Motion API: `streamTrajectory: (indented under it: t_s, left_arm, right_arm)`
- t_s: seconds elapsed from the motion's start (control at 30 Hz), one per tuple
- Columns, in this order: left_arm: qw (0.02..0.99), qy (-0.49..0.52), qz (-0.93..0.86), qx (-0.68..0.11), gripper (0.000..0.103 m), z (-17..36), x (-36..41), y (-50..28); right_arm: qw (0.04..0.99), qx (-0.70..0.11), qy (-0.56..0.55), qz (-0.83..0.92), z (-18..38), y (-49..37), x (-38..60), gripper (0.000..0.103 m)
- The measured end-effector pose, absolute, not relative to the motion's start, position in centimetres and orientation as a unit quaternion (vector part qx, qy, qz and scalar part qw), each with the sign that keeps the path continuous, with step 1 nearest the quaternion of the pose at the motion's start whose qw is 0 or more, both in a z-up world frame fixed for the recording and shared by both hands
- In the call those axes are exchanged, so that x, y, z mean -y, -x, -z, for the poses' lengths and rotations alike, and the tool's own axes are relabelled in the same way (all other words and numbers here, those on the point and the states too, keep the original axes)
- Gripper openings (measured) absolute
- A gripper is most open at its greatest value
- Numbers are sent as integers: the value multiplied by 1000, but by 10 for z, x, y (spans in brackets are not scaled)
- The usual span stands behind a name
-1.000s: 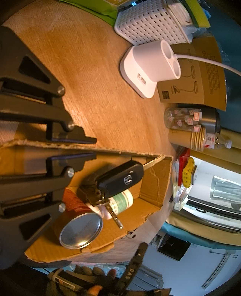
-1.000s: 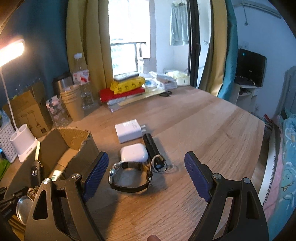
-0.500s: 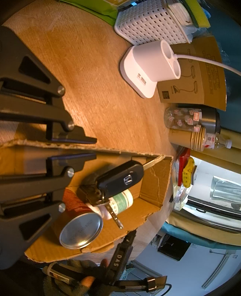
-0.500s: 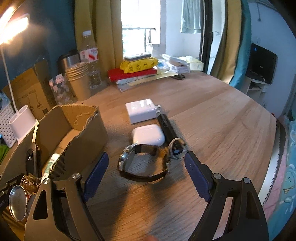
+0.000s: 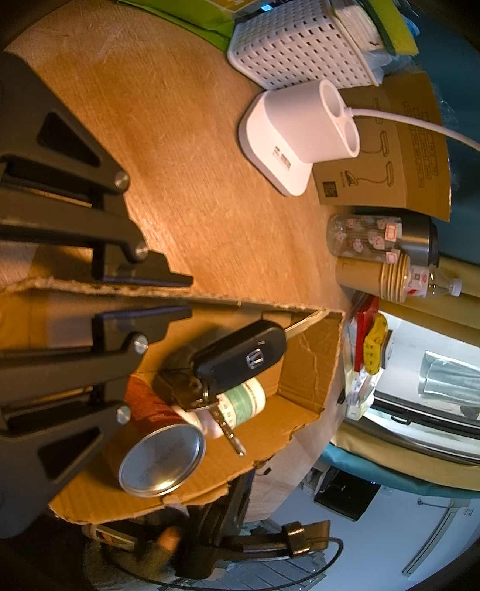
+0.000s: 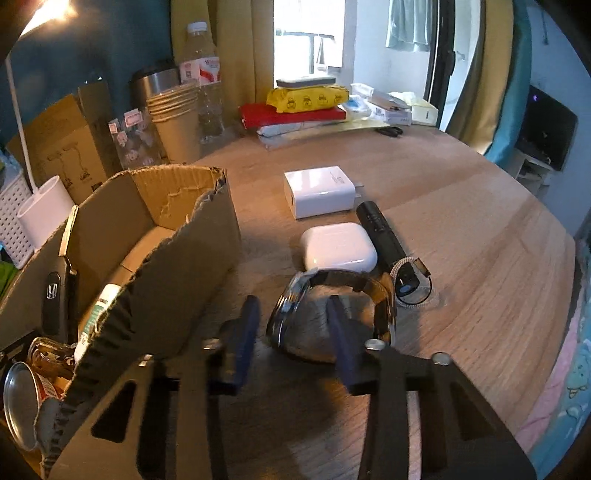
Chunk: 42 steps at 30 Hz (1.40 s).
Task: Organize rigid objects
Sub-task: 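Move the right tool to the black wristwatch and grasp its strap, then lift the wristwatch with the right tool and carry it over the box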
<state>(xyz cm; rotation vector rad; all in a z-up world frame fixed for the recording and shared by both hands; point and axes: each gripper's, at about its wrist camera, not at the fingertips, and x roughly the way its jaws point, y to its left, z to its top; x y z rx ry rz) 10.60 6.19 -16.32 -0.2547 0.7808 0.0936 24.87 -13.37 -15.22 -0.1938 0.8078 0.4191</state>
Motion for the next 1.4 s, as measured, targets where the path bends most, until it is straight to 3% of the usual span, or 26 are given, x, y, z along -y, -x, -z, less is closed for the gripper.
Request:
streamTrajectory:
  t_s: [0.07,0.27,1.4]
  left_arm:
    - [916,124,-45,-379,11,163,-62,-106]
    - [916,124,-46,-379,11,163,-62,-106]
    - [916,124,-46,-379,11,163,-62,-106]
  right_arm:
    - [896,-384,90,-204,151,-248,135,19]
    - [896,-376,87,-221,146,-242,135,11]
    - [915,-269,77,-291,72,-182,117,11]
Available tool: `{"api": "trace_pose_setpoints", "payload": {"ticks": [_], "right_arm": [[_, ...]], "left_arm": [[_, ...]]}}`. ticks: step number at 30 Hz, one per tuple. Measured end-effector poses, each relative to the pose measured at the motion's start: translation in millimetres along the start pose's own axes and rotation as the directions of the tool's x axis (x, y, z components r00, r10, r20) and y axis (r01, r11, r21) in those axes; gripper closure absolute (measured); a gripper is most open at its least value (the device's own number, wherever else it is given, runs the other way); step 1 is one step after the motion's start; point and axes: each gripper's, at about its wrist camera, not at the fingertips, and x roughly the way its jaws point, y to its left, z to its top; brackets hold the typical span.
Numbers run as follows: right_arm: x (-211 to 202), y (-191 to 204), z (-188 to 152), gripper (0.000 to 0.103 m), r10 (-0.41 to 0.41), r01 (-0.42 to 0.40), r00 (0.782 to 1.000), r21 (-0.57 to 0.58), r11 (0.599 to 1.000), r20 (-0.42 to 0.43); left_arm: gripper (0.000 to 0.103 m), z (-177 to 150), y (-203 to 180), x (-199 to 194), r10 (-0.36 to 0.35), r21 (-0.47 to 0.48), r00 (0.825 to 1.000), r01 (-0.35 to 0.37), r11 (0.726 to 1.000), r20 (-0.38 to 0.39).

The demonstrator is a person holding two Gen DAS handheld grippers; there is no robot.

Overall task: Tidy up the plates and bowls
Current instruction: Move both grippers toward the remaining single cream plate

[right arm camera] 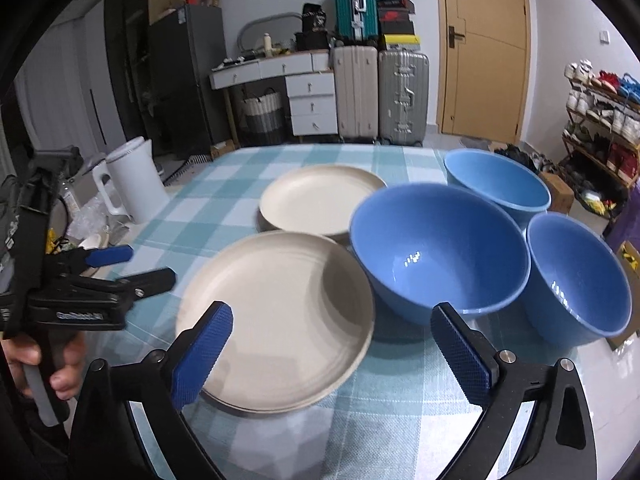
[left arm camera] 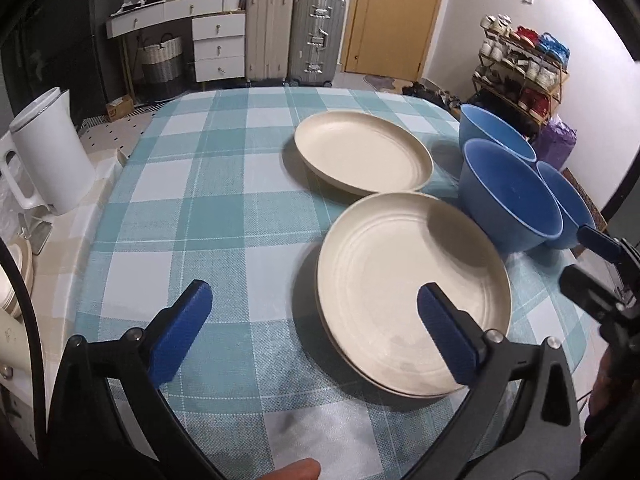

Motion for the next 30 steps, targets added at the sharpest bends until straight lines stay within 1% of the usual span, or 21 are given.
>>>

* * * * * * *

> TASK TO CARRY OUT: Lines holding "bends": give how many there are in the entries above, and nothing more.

> EXPECTED ANSWER: 2